Collection entries =>
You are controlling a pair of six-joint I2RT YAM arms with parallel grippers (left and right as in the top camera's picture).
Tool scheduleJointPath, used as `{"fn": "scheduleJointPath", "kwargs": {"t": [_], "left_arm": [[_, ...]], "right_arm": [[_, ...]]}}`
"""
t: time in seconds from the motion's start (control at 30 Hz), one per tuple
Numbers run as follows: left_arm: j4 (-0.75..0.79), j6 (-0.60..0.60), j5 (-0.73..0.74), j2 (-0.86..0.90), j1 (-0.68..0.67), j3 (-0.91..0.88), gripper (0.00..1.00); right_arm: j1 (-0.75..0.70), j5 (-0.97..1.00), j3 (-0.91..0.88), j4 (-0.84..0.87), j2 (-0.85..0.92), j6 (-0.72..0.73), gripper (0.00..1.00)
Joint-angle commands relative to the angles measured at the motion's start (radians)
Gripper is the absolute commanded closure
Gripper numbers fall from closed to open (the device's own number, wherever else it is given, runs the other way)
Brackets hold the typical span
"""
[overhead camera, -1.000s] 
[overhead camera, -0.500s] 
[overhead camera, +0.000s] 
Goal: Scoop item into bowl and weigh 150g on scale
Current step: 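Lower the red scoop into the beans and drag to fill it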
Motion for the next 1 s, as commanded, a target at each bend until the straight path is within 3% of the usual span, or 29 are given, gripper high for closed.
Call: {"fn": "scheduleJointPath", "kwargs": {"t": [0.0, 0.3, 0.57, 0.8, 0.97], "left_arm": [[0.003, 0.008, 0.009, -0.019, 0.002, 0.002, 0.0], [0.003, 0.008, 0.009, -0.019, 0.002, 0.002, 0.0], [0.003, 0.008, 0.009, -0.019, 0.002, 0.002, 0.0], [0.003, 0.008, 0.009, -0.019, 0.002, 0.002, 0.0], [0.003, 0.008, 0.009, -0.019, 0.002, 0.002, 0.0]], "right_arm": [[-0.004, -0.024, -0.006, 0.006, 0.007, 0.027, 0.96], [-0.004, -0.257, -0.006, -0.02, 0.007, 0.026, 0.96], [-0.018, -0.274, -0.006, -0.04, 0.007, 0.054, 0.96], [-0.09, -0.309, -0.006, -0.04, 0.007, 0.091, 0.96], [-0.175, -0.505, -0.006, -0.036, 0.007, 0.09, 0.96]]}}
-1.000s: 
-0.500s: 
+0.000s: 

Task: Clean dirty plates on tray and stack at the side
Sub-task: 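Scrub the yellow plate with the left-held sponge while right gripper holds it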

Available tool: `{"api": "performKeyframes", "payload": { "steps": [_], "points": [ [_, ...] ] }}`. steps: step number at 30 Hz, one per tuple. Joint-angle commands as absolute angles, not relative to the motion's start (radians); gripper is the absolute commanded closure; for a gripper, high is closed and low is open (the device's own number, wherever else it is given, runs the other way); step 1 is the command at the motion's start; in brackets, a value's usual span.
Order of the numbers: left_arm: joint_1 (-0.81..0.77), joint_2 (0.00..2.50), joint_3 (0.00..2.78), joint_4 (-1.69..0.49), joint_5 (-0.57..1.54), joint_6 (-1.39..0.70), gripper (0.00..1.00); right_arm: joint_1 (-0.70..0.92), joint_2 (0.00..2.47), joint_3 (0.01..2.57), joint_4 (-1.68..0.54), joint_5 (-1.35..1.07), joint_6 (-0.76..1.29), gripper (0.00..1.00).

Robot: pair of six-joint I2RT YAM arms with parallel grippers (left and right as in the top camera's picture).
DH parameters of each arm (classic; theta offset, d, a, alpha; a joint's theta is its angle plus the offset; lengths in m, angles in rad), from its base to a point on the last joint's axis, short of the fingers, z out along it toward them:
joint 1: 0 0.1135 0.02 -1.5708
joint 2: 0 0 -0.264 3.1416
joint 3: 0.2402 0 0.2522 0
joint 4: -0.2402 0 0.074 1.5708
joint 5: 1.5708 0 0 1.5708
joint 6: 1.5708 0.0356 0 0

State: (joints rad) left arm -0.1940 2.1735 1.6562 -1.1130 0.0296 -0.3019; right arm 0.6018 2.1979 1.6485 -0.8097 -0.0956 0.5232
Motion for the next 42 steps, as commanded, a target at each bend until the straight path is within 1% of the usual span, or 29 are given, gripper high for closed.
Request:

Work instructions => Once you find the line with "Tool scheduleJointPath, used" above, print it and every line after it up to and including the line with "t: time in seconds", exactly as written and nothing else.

Exercise response =>
Tool scheduleJointPath, used as `{"fn": "scheduleJointPath", "kwargs": {"t": [_], "left_arm": [[_, ...]], "right_arm": [[_, ...]]}}`
"""
t: time in seconds from the motion's start (control at 30 Hz), one per tuple

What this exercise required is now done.